HARTFORD, Conn. (CBSNewYork) – The Connecticut Agriculture Department has shut down some shellfish harvesting areas and issued a voluntary recall after several people were sickened.
As WCBS 880 Connecticut Bureau Chief Fran Schneidau reported, officials said it’s likely that more than just warm water caused high levels of bacteria in oysters and clams harvested from the waters of Long Island Sound off of Norwalk and Westport.
Five people were sickened by the shellfish, which were harvested in early July before the heat wave set in.
“The illnesses that we have closed and initiated the recall for basically occurred the last part of June and the first part of July,” David Carey of the Connecticut Bureau of Aquaculture told Schneidau. “So we haven’t even seen the effects of the extreme two weeks of 95-degree heat that we had. We’ll see those potential illnesses over the next two weeks.”
Carey said because the water temperatures are fairly even all the way from Greenwich to New Haven, he suspected some factor other than hot weather caused the problem in the isolated area off of Norwalk.
A lack of flushing of the waters near those shellfish beds is being investigated as a possible factor.
The areas where the seafood in question came from remain closed to harvest until further notice.
The recall does not include all shellfish commercially harvested from the waters of Norwalk and Westport, but rather only affects specific harvest locations.
Shellfish affected by this recall include hard clams and oysters harvested between July 3 and August 2, 2013. The following harvest locations are included in the recall:
- CT 79 Westport
- CT 123 Westport
- CT 207 Westport
- CT 173 Westport
- CT 109 Norwalk
- CT 20 Westport
- CT 21 Norwalk
- CT 109 Norwalk
- CT 253 Norwalk
- CT 268 Westport
- CT 254 Westport
- CT 599 Westport
- CT 255 Norwalk
- CT 270 Norwalk
- CT 595C Westport
- CT 595D Westport
- CT 105 Westport
- CT 207 Westport
- CT 67 Westport
- CT 171 Westport
- CT 71 Westport
- CT 73 Norwalk
All of the above location information may not be present on each shellfish tag, and the information may be in a different order. For example, CT 79 Westport may read “Westport Lot 79, CT” “L-79 Westport,” or simply “L-79” with no town designation, according to state health officials.
Symptoms of V. parahaemolyticus infection include diarrhea, stomach cramps, nausea, vomiting, headache, fever, and chills. Symptoms usually appear 12-24 hours after eating contaminated shellfish, and can last two to seven days. Vibrio infections can be life-threatening for immune-compromised people or those with chronic liver disease.

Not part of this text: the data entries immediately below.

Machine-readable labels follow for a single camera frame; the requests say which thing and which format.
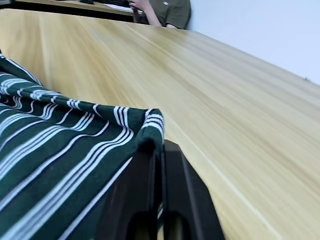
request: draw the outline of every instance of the desk
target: desk
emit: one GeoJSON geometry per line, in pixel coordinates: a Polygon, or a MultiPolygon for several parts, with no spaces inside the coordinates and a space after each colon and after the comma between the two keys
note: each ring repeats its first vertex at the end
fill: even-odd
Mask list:
{"type": "Polygon", "coordinates": [[[8,2],[9,1],[4,1],[4,3],[6,3],[5,8],[133,22],[132,11],[115,9],[100,2],[95,2],[93,5],[79,2],[77,0],[15,0],[12,4],[8,4],[8,2]]]}
{"type": "Polygon", "coordinates": [[[133,16],[133,13],[129,10],[121,10],[108,7],[100,2],[95,2],[94,5],[79,2],[77,0],[67,0],[67,1],[55,1],[55,0],[16,0],[16,2],[23,3],[35,3],[35,4],[46,4],[51,6],[61,6],[66,8],[76,8],[84,10],[99,11],[112,14],[121,14],[126,16],[133,16]]]}
{"type": "Polygon", "coordinates": [[[230,239],[320,237],[320,86],[196,32],[5,9],[0,47],[50,89],[159,108],[230,239]]]}

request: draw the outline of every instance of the wood grain
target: wood grain
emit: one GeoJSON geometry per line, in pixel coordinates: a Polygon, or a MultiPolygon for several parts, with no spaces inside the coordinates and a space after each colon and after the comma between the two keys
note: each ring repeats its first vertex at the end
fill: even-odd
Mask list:
{"type": "Polygon", "coordinates": [[[1,50],[48,88],[161,109],[228,238],[320,238],[320,86],[192,31],[9,9],[0,18],[1,50]]]}
{"type": "Polygon", "coordinates": [[[86,4],[79,2],[77,0],[66,0],[66,1],[56,1],[56,0],[16,0],[16,2],[25,2],[25,3],[36,3],[36,4],[46,4],[53,6],[61,6],[66,8],[76,8],[76,9],[85,9],[93,10],[111,14],[121,14],[127,16],[133,16],[134,14],[130,10],[125,9],[115,9],[108,7],[100,2],[95,2],[94,4],[86,4]]]}

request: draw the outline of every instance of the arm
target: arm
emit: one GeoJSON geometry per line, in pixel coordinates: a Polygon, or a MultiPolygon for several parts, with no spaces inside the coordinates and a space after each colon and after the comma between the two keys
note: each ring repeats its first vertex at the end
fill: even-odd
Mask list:
{"type": "Polygon", "coordinates": [[[131,9],[133,11],[133,22],[136,24],[140,23],[140,16],[138,13],[138,9],[134,6],[131,6],[131,9]]]}
{"type": "Polygon", "coordinates": [[[146,18],[150,25],[162,27],[159,22],[154,9],[152,8],[150,2],[148,0],[132,0],[129,3],[130,7],[133,9],[141,9],[144,11],[146,18]]]}

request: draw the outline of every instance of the striped fabric
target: striped fabric
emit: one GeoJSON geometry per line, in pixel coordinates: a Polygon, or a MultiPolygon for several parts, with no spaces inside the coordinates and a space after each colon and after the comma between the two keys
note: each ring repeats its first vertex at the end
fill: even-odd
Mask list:
{"type": "Polygon", "coordinates": [[[94,239],[108,189],[146,141],[160,153],[158,109],[65,97],[0,54],[0,239],[94,239]]]}

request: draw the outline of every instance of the green striped cloth
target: green striped cloth
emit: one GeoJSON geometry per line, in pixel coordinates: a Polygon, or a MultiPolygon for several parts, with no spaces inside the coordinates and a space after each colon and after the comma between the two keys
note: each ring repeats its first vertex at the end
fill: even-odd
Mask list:
{"type": "Polygon", "coordinates": [[[0,239],[94,239],[108,189],[146,141],[160,153],[158,109],[65,97],[0,54],[0,239]]]}

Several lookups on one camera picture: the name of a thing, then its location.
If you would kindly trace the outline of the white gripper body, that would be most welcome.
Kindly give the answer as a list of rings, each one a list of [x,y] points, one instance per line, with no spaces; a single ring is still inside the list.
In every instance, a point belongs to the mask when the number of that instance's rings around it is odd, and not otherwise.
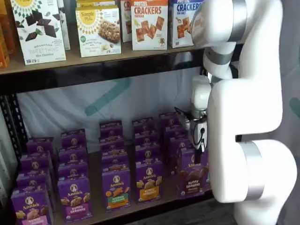
[[[207,120],[192,120],[190,122],[189,139],[197,150],[205,150],[207,145]]]

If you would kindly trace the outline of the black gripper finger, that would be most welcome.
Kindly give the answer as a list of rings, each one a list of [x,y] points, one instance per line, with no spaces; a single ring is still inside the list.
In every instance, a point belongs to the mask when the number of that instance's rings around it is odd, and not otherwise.
[[[205,153],[205,141],[201,140],[196,150],[196,164],[200,164],[202,156]]]

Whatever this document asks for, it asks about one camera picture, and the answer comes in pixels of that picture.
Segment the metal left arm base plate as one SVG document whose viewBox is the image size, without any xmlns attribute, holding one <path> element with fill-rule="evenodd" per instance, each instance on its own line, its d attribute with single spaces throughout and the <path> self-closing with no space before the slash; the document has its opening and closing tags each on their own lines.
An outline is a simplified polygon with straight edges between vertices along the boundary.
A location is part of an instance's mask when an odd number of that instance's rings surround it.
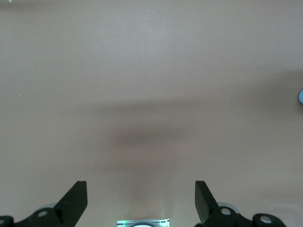
<svg viewBox="0 0 303 227">
<path fill-rule="evenodd" d="M 170 227 L 170 219 L 120 220 L 117 227 Z"/>
</svg>

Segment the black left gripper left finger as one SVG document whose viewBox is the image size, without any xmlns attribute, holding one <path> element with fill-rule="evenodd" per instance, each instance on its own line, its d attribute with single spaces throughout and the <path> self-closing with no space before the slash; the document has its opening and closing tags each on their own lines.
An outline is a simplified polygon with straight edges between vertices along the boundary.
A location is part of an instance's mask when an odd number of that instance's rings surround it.
<svg viewBox="0 0 303 227">
<path fill-rule="evenodd" d="M 0 227 L 75 227 L 87 207 L 87 182 L 77 181 L 52 208 L 42 208 L 15 222 L 0 216 Z"/>
</svg>

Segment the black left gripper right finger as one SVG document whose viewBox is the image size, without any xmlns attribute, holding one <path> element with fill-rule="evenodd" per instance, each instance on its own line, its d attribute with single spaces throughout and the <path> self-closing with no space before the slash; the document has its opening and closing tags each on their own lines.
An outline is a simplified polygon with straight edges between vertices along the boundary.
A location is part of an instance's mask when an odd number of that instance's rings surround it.
<svg viewBox="0 0 303 227">
<path fill-rule="evenodd" d="M 276 216 L 257 213 L 249 220 L 234 208 L 218 204 L 205 181 L 195 182 L 195 207 L 200 219 L 195 227 L 286 227 Z"/>
</svg>

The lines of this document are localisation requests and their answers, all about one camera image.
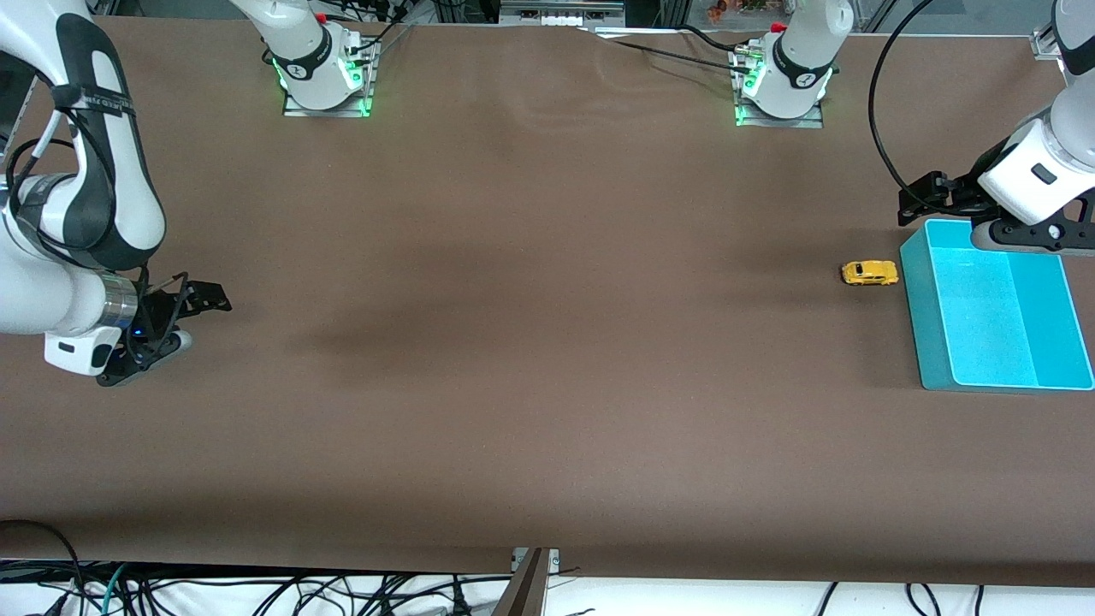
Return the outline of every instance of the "black strap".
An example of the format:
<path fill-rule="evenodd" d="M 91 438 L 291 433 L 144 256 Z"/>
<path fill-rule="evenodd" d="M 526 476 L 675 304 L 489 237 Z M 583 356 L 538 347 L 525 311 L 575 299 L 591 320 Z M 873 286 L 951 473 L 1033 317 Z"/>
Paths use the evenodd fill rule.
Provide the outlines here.
<path fill-rule="evenodd" d="M 1095 19 L 1087 13 L 1091 11 L 1090 8 L 1080 8 L 1081 2 L 1073 2 L 1071 8 L 1065 4 L 1060 0 L 1053 4 L 1053 19 L 1050 23 L 1057 36 L 1057 46 L 1061 50 L 1061 60 L 1064 61 L 1069 72 L 1080 77 L 1095 69 L 1095 32 L 1092 32 L 1091 27 Z M 1070 20 L 1070 27 L 1065 28 L 1064 35 L 1059 23 L 1062 19 Z"/>
<path fill-rule="evenodd" d="M 129 96 L 99 85 L 65 83 L 54 85 L 49 93 L 54 97 L 54 106 L 59 109 L 89 109 L 118 117 L 122 114 L 137 115 Z"/>
<path fill-rule="evenodd" d="M 69 177 L 76 177 L 76 173 L 49 173 L 38 176 L 38 181 L 34 183 L 31 190 L 23 197 L 19 211 L 14 211 L 13 213 L 15 214 L 15 222 L 23 231 L 23 236 L 31 240 L 31 243 L 37 246 L 38 249 L 48 252 L 72 265 L 82 266 L 74 258 L 59 252 L 48 242 L 43 241 L 39 234 L 44 232 L 41 228 L 42 209 L 46 206 L 49 193 L 53 191 L 57 184 Z"/>
<path fill-rule="evenodd" d="M 274 56 L 274 61 L 277 62 L 277 66 L 281 68 L 283 72 L 297 81 L 306 81 L 312 78 L 312 72 L 314 72 L 320 65 L 327 61 L 327 58 L 331 57 L 332 49 L 331 31 L 325 27 L 321 27 L 320 30 L 323 31 L 323 40 L 320 42 L 319 47 L 307 56 L 290 60 L 288 58 L 283 58 L 273 51 L 270 53 L 270 55 Z"/>
<path fill-rule="evenodd" d="M 806 68 L 795 63 L 783 51 L 783 36 L 775 39 L 775 45 L 772 46 L 772 58 L 775 60 L 775 66 L 779 67 L 780 72 L 787 75 L 791 86 L 795 90 L 808 90 L 812 88 L 819 79 L 829 72 L 829 67 L 832 66 L 831 61 L 818 68 Z"/>

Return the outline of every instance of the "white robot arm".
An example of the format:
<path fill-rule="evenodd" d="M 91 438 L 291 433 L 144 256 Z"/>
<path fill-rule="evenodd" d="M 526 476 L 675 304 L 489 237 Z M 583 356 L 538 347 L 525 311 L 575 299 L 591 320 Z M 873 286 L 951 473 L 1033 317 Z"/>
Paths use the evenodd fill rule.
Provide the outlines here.
<path fill-rule="evenodd" d="M 1095 0 L 1057 0 L 1067 88 L 955 179 L 933 171 L 901 190 L 898 223 L 930 213 L 972 220 L 987 249 L 1095 255 Z M 1064 211 L 1073 200 L 1079 216 Z"/>
<path fill-rule="evenodd" d="M 327 109 L 362 88 L 359 33 L 335 22 L 321 24 L 308 0 L 230 1 L 258 30 L 283 86 L 300 106 Z"/>
<path fill-rule="evenodd" d="M 135 284 L 116 272 L 147 270 L 163 240 L 164 217 L 114 45 L 83 0 L 0 0 L 0 50 L 33 67 L 55 105 L 43 137 L 12 151 L 0 186 L 0 333 L 44 334 L 46 361 L 77 374 L 100 376 L 112 362 L 122 372 L 141 372 L 154 356 L 184 346 L 182 334 L 164 345 L 180 316 L 221 298 L 218 284 L 155 294 L 147 280 Z M 62 121 L 79 171 L 31 175 Z M 180 298 L 170 326 L 162 310 L 153 310 L 168 295 Z M 201 310 L 193 303 L 207 299 Z M 229 310 L 227 298 L 220 307 Z M 117 349 L 123 335 L 125 349 Z M 127 353 L 148 342 L 157 353 Z"/>
<path fill-rule="evenodd" d="M 742 95 L 773 117 L 802 117 L 825 96 L 832 61 L 854 23 L 848 0 L 800 0 L 785 32 L 760 39 L 763 66 Z"/>

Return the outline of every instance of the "white floor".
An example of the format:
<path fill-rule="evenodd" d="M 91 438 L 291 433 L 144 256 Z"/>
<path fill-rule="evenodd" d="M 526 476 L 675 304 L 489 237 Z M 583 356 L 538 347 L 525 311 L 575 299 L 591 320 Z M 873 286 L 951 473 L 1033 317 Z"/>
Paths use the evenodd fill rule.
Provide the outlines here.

Also at greater risk are people who regularly take antacids, heart, or diabetes medication, and those who have had antibiotic or cancer treatments recently. Consumers with questions about their individual risks related to shellfish consumption should contact their doctors, according to state officials.
Consumers who think they might have become ill from eating contaminated shellfish should notify their local health departments, as well as consult their healthcare providers for appropriate follow-up and treatment and to request a test be performed to detect Vibrio bacteria.